If you don't already have one, sign up for a new account.
-
In the Google Cloud Console, on the project selector page, select or create a Google Cloud project.
-
Make sure that billing is enabled for your Cloud project. Learn how to confirm that billing is enabled for your project.
- Enable the Cloud Text-to-Speech API.
-
Set up authentication:
-
In the Cloud Console, go to the Create service account key page.
Go to the Create Service Account Key page - From the Service account list, select New service account.
- In the Service account name field, enter a name.
- Don't select a value from the Role list. No role is required to access this service.

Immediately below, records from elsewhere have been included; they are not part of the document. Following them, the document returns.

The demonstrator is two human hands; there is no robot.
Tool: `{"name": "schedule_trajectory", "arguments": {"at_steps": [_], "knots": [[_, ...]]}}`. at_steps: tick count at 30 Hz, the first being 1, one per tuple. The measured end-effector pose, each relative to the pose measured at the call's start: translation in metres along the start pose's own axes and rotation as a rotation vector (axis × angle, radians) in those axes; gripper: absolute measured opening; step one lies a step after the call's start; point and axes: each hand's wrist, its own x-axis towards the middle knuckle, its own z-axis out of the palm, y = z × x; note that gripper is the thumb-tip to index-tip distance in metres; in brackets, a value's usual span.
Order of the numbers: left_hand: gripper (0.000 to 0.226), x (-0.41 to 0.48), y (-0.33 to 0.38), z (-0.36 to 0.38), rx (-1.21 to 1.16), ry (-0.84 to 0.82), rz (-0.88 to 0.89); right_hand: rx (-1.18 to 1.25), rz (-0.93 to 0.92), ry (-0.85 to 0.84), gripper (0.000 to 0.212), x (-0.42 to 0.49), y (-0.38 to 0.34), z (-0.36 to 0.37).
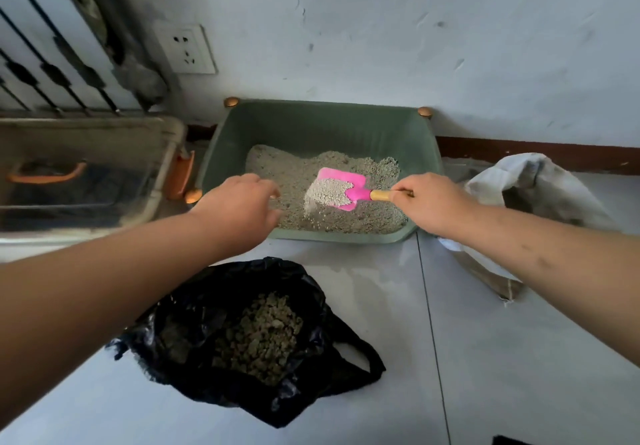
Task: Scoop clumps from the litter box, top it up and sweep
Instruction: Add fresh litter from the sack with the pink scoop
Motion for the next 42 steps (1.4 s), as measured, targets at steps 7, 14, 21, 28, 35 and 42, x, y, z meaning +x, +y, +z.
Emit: {"name": "schedule_trajectory", "arguments": {"at_steps": [7, 14, 21, 28, 35, 42], "knots": [[0.043, 0.0, -0.012, 0.002, -0.034, 0.002, -0.03, 0.281, 0.013, -0.045, 0.028, 0.013, -0.028, 0.018], [0.043, 0.002, -0.013, 0.005, -0.041, -0.017, -0.046, 0.093, 0.091, 0.015, 0.028, 0.014, 0.013, -0.008], [0.042, 0.013, 0.011, 0.011, -0.067, -0.036, -0.001, -0.186, 0.236, 0.071, 0.029, 0.013, 0.04, -0.017], [0.044, 0.017, 0.021, 0.013, -0.053, -0.046, 0.01, -0.482, 0.208, 0.209, 0.019, 0.009, 0.036, -0.021], [0.042, 0.013, 0.027, 0.02, -0.041, -0.057, 0.045, -0.485, 0.21, 0.212, 0.017, -0.001, 0.039, -0.025], [0.043, 0.012, 0.045, 0.023, -0.012, -0.088, 0.103, 0.352, 0.347, 0.189, 0.032, -0.047, 0.056, -0.048]]}}
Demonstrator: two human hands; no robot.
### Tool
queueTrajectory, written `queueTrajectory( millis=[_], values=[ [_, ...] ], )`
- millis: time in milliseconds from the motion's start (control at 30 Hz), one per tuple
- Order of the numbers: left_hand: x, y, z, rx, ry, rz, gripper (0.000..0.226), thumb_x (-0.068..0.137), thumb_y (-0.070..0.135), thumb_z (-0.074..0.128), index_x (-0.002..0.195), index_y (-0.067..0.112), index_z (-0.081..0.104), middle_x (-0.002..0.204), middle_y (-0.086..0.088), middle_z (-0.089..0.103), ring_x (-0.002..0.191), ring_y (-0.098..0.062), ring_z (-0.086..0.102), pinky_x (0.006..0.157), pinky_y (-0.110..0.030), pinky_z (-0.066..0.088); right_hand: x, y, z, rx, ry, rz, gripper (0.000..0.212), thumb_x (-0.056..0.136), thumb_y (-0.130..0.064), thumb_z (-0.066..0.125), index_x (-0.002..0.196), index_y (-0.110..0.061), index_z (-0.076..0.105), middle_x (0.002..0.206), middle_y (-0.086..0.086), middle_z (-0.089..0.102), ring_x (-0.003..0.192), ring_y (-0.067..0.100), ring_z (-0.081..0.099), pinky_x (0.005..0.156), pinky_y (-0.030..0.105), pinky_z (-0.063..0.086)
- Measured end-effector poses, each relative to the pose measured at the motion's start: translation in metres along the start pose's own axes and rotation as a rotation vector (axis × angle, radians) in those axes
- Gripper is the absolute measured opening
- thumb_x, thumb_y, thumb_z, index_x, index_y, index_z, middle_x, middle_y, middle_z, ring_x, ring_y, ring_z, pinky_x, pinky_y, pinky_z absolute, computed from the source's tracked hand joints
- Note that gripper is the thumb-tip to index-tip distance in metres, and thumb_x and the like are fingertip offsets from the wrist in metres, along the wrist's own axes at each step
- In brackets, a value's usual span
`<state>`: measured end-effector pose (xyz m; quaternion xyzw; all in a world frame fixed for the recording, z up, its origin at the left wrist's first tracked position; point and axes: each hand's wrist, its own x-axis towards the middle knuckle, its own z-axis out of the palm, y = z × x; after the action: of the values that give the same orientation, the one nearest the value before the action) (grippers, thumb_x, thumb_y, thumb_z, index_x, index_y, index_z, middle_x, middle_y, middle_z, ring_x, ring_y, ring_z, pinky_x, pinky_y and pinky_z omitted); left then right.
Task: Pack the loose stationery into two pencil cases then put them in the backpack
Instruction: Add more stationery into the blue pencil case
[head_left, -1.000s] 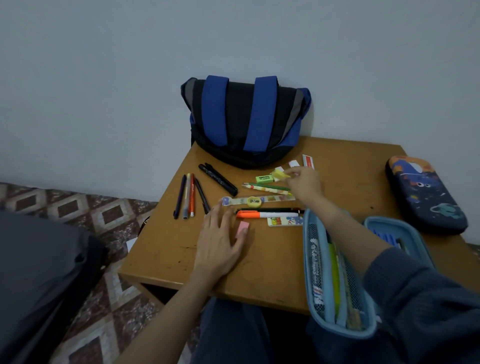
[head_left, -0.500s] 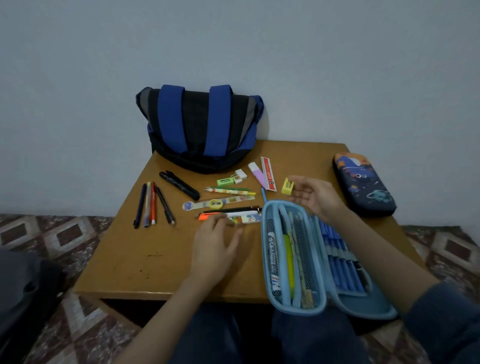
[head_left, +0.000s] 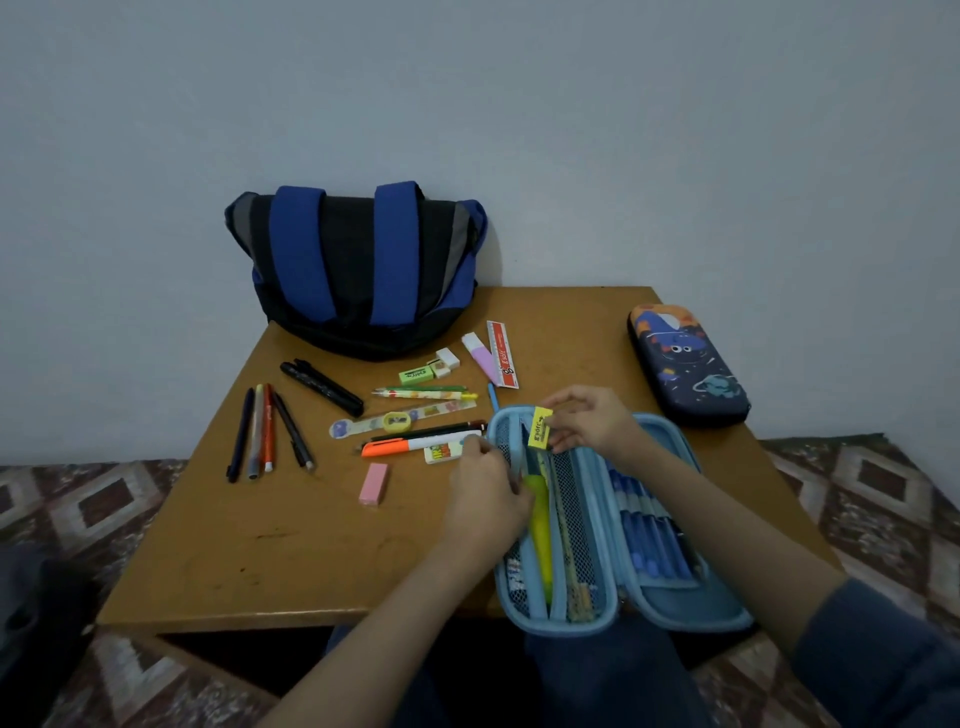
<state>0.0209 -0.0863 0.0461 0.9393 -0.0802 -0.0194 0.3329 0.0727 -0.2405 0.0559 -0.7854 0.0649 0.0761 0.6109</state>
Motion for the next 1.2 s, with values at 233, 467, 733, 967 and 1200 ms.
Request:
queueTrajectory(
  millis=[233,467,733,967,1200],
  values=[
    [0.008,-0.013,-0.005,-0.206,0.04,-0.15,0.013,0.083,0.013,0.067,0.07,0.009,0.067,0.104,-0.001,0.049,0.101,-0.01,0.048,0.083,-0.02,0.038,0.004,0.001,0.012,-0.22,-0.047,-0.002,0.018,0.084,0.009,0.059,0.08,-0.008,0.055,0.066,0.007,0.059,0.048,0.007,0.057,0.047,0.017,0.048],
    [0.01,-0.018,-0.001,-0.263,0.032,-0.15,0.016,0.081,0.01,0.067,0.066,0.014,0.066,0.11,0.0,0.051,0.106,-0.011,0.049,0.085,-0.021,0.039,0.001,-0.002,0.018,-0.625,-0.094,-0.087,0.025,0.08,-0.007,0.071,0.105,-0.003,0.069,0.073,-0.004,0.058,0.062,0.003,0.049,0.053,0.008,0.036],
    [0.008,-0.022,-0.001,-0.259,0.045,-0.063,0.009,0.084,0.016,0.066,0.076,0.013,0.069,0.104,0.004,0.052,0.097,-0.006,0.05,0.079,-0.016,0.041,0.0,0.0,0.027,-0.722,-0.021,-0.118,0.029,0.081,-0.013,0.071,0.109,-0.005,0.067,0.093,0.008,0.065,0.078,0.01,0.052,0.053,0.008,0.035],
    [0.006,-0.037,0.001,-0.026,-0.004,-0.013,0.066,0.071,0.05,0.073,0.125,0.025,0.047,0.124,0.009,0.039,0.117,-0.007,0.038,0.096,-0.025,0.04,0.007,-0.005,0.026,-0.637,0.082,-0.145,0.011,0.084,-0.001,0.063,0.09,-0.002,0.072,0.091,0.009,0.071,0.069,0.007,0.059,0.058,0.009,0.044],
    [0.012,-0.057,-0.011,0.023,0.101,0.077,0.067,0.078,0.057,0.061,0.133,0.024,0.042,0.141,0.007,0.033,0.132,-0.01,0.028,0.107,-0.029,0.03,0.039,-0.022,0.049,-0.598,0.141,-0.215,0.013,0.085,-0.004,0.061,0.084,-0.008,0.073,0.09,0.007,0.07,0.08,0.013,0.061,0.073,0.027,0.054]
  ],
)
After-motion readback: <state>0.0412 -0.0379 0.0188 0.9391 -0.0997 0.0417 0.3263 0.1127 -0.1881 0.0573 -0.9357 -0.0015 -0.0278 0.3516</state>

- Click Create. A note appears, warning that this service account has no role.
- Click Create without role. A JSON file that contains your key downloads to your computer.
-
-
Set the environment variable
GOOGLE_APPLICATION_CREDENTIALS
to the path of the JSON file that contains your service account key. This variable only applies to your current shell session, so if you open a new session, set the variable again. - Install and initialize the Cloud SDK.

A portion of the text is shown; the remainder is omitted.